(Problem statement)
An exact copy of the data below is needed; please leave out any pictures.

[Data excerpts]
━━━━━━━━

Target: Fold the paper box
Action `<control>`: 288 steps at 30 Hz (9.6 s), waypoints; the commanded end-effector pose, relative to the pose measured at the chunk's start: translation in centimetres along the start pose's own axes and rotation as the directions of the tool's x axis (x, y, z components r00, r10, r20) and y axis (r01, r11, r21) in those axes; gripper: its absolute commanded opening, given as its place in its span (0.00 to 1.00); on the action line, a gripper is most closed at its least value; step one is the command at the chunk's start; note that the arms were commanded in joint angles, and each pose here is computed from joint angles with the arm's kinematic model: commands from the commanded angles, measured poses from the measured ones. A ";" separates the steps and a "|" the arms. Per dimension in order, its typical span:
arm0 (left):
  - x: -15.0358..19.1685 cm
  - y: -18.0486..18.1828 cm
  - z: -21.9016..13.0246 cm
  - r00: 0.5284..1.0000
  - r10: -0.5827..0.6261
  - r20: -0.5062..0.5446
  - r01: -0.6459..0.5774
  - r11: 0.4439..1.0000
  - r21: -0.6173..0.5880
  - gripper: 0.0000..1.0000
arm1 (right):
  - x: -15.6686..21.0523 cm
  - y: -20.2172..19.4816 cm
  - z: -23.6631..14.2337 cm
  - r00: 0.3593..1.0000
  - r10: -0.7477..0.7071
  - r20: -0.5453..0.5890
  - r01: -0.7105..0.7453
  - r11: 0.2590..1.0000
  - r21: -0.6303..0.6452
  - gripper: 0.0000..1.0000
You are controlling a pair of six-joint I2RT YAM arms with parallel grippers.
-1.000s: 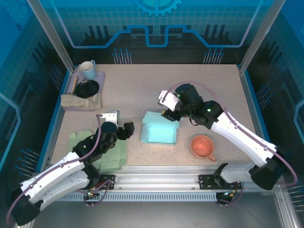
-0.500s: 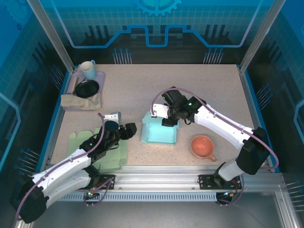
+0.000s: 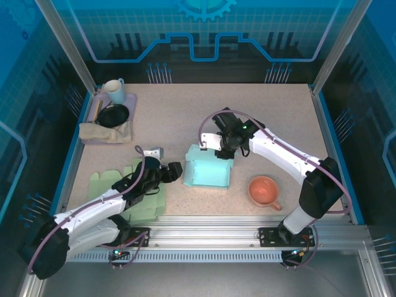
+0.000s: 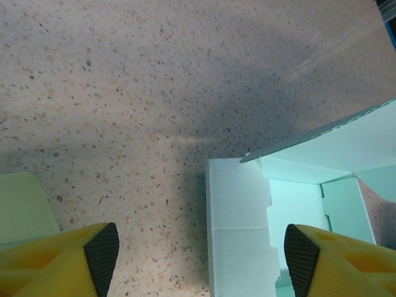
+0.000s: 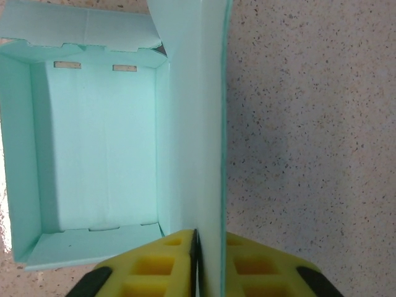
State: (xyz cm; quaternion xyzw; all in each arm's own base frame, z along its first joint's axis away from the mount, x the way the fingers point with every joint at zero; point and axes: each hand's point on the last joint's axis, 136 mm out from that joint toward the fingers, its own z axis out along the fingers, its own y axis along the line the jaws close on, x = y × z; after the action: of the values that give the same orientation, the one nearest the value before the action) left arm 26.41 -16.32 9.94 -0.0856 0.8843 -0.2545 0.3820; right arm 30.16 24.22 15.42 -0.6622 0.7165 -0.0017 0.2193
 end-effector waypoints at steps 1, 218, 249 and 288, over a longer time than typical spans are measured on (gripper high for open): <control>0.7 0.1 0.9 0.999 -0.036 -0.028 0.037 0.999 0.010 0.72 | 0.0 -0.2 -0.8 1.000 -0.004 0.019 0.004 1.000 0.016 0.10; -4.6 -14.0 -2.2 0.595 0.650 0.473 -0.802 0.516 0.300 0.00 | 9.0 -6.2 -0.5 0.702 0.186 0.687 -0.238 0.971 -0.020 0.43; -3.3 -15.1 -2.4 0.572 0.655 0.495 -0.820 0.436 0.370 0.00 | 3.2 -1.6 -4.9 0.644 -0.025 0.765 0.104 0.993 -0.055 0.43; -7.4 -13.3 -2.5 0.661 0.572 0.486 -0.727 0.650 0.223 0.23 | 2.7 -0.3 -5.1 0.624 -0.030 0.781 0.161 0.983 -0.091 0.03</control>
State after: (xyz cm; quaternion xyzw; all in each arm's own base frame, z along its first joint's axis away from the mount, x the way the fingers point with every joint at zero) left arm 26.56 -26.14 20.65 0.3688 0.6749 -0.2833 0.5729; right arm 28.57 19.27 19.05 -0.6638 0.5121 0.3120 0.4469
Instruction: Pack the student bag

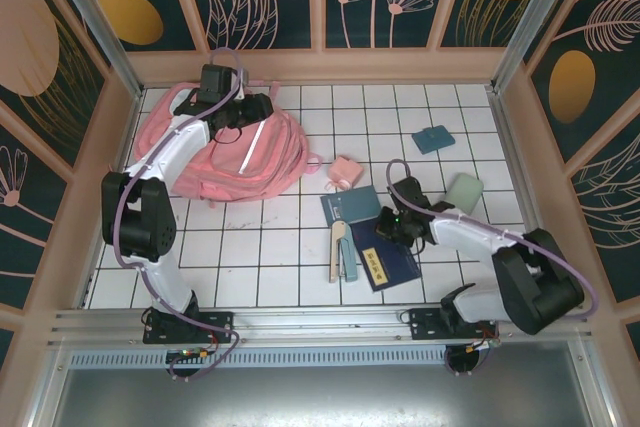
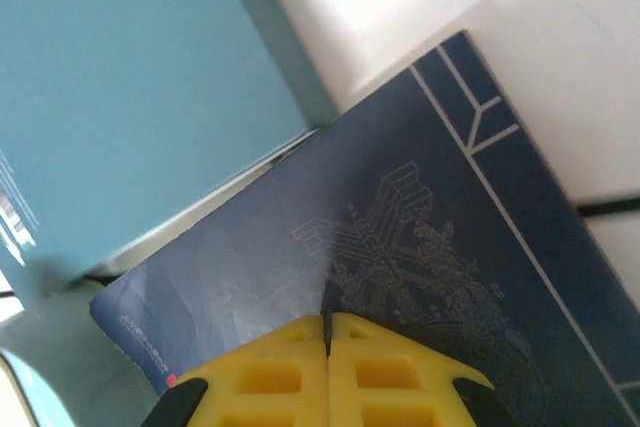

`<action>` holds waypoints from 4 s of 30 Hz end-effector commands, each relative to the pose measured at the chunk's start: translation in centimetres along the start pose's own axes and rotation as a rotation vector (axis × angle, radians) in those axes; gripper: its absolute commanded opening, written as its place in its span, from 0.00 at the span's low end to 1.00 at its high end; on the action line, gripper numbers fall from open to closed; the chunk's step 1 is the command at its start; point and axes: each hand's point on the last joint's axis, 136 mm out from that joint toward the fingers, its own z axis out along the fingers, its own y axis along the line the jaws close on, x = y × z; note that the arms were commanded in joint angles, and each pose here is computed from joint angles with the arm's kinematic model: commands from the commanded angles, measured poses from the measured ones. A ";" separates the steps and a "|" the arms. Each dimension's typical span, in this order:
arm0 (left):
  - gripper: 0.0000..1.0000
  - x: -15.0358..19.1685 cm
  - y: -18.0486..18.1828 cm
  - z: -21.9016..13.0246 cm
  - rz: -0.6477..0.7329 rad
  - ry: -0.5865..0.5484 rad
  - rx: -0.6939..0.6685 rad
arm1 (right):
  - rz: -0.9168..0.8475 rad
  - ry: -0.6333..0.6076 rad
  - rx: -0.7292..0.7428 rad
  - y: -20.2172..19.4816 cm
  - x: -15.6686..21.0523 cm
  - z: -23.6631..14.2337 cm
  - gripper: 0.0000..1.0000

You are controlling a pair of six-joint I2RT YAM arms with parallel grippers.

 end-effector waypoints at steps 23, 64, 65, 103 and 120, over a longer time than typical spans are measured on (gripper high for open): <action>0.48 6.1 -7.7 2.5 0.075 0.121 0.110 | -0.058 -0.192 -0.007 5.5 -18.3 3.7 0.07; 0.43 27.3 -11.0 13.6 -0.228 0.538 0.059 | 0.051 -0.088 -0.100 -1.9 -14.3 1.6 0.61; 0.43 27.4 -10.7 13.7 -0.230 0.540 0.052 | 0.055 -0.076 -0.119 -1.7 -13.6 1.5 0.61; 0.45 23.0 -8.2 9.0 -0.016 0.388 -0.148 | 0.002 -0.021 -0.288 -0.4 -10.3 -0.5 0.52; 0.35 29.5 -4.6 9.7 -0.026 0.591 -0.183 | -0.049 0.070 -0.227 1.2 -6.5 2.5 0.52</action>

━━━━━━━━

(Completed exercise)
Target: Fold the paper box
Action `<control>`: 288 steps at 30 Hz (9.6 s), waypoints; the commanded end-effector pose, relative to the pose measured at the chunk's start: translation in centimetres along the start pose's own axes and rotation as the directions of the tool's x axis (x, y, z components r00, r10, r20) and y axis (r01, r11, r21) in those axes; gripper: its absolute commanded opening, given as its place in its span (0.00 to 1.00); on the action line, a gripper is most closed at its least value; step one is the command at the chunk's start; note that the arms were commanded in joint angles, and each pose here is computed from joint angles with the arm's kinematic model: commands from the commanded angles, measured poses from the measured ones. A ";" separates the steps and a "|" the arms. Per dimension in order, its typical span:
arm0 (left):
  - x: -15.0358..19.1685 cm
  - y: -18.0486..18.1828 cm
  - z: -21.9016..13.0246 cm
  - r00: 0.5284..1.0000
  - r10: -0.5827..0.6261
  - r20: -0.5062..0.5446
  - r01: -0.6459..0.5774
  - r11: 0.4439..1.0000
  - r21: -0.6173..0.5880
  - gripper: 0.0000..1.0000
arm1 (right):
  - x: -15.6686..21.0523 cm
  - y: -20.2172..19.4816 cm
  - z: -23.6631..14.2337 cm
  - r00: 0.3593..1.0000
  - r10: -0.7477..0.7071
  - r20: -0.5453..0.5890
  - r01: -0.7105..0.7453
  - r11: 0.2590..1.0000
  - r21: -0.6303..0.6452
  - gripper: 0.0000..1.0000
You are controlling a pair of six-joint I2RT YAM arms with parallel grippers.
-1.000s: 
-0.500s: 
+0.000s: 
+0.000s: 
+0.000s: 
State: (xyz cm; quaternion xyzw; all in each arm's own base frame, z along its first joint's axis away from the mount, x the way the fingers point with every joint at zero; point and axes: each hand's point on the last joint's axis, 136 mm out from that joint toward the fingers, its own z axis out along the fingers, its own y axis along the line the jaws close on, x = y × z; after the action: of the values that give the same orientation, the one nearest the value before the action) left arm 26.41 -16.32 9.94 -0.0856 0.8843 -0.2545 0.3820; right arm 30.16 24.22 15.42 -0.6622 0.7165 -0.0017 0.2193
 end-effector waypoints at steps 1, 218, 249 and 288, over a longer time than typical spans are measured on (gripper high for open): <control>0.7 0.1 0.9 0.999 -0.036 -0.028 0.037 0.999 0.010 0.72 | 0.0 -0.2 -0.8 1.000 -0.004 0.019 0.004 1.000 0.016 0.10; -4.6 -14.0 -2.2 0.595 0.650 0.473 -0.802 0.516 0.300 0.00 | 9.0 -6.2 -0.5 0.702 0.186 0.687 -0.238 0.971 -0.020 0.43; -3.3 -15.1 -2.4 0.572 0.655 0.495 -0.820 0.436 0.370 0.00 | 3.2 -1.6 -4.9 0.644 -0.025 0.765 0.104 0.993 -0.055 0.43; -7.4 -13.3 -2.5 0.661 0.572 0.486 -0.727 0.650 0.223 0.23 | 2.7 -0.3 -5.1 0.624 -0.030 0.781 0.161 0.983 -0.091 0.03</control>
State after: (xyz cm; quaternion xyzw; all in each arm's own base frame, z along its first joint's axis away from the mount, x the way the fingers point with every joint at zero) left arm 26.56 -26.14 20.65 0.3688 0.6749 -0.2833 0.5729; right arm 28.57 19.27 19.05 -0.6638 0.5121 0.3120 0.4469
Instruction: Pack the student bag


`<action>` holds waypoints from 4 s of 30 Hz end-effector commands, each relative to the pose measured at the chunk's start: translation in centimetres along the start pose's own axes and rotation as a rotation vector (axis × angle, radians) in those axes; gripper: its absolute commanded opening, written as its place in its span, from 0.00 at the span's low end to 1.00 at its high end; on the action line, gripper numbers fall from open to closed; the chunk's step 1 is the command at its start; point and axes: each hand's point on the last joint's axis, 136 mm out from that joint toward the fingers, its own z axis out along the fingers, its own y axis along the line the jaws close on, x = y × z; note that the arms were commanded in joint angles, and each pose here is computed from joint angles with the arm's kinematic model: commands from the commanded angles, measured poses from the measured ones. A ";" separates the steps and a "|" the arms. Each dimension's typical span, in this order:
arm0 (left):
  - gripper: 0.0000..1.0000
  - x: -15.0358..19.1685 cm
  - y: -18.0486..18.1828 cm
  - z: -21.9016..13.0246 cm
  - rz: -0.6477..0.7329 rad
  - ry: -0.5865..0.5484 rad
  - rx: -0.6939..0.6685 rad
arm1 (right):
  - rz: -0.9168..0.8475 rad
  - ry: -0.6333..0.6076 rad
  - rx: -0.7292..0.7428 rad
  - y: -20.2172..19.4816 cm
  - x: -15.6686..21.0523 cm
  - z: -23.6631..14.2337 cm
  - gripper: 0.0000..1.0000

You are controlling a pair of six-joint I2RT YAM arms with parallel grippers.

 end-effector waypoints at steps 23, 64, 65, 103 and 120, over a longer time than typical spans are measured on (gripper high for open): <action>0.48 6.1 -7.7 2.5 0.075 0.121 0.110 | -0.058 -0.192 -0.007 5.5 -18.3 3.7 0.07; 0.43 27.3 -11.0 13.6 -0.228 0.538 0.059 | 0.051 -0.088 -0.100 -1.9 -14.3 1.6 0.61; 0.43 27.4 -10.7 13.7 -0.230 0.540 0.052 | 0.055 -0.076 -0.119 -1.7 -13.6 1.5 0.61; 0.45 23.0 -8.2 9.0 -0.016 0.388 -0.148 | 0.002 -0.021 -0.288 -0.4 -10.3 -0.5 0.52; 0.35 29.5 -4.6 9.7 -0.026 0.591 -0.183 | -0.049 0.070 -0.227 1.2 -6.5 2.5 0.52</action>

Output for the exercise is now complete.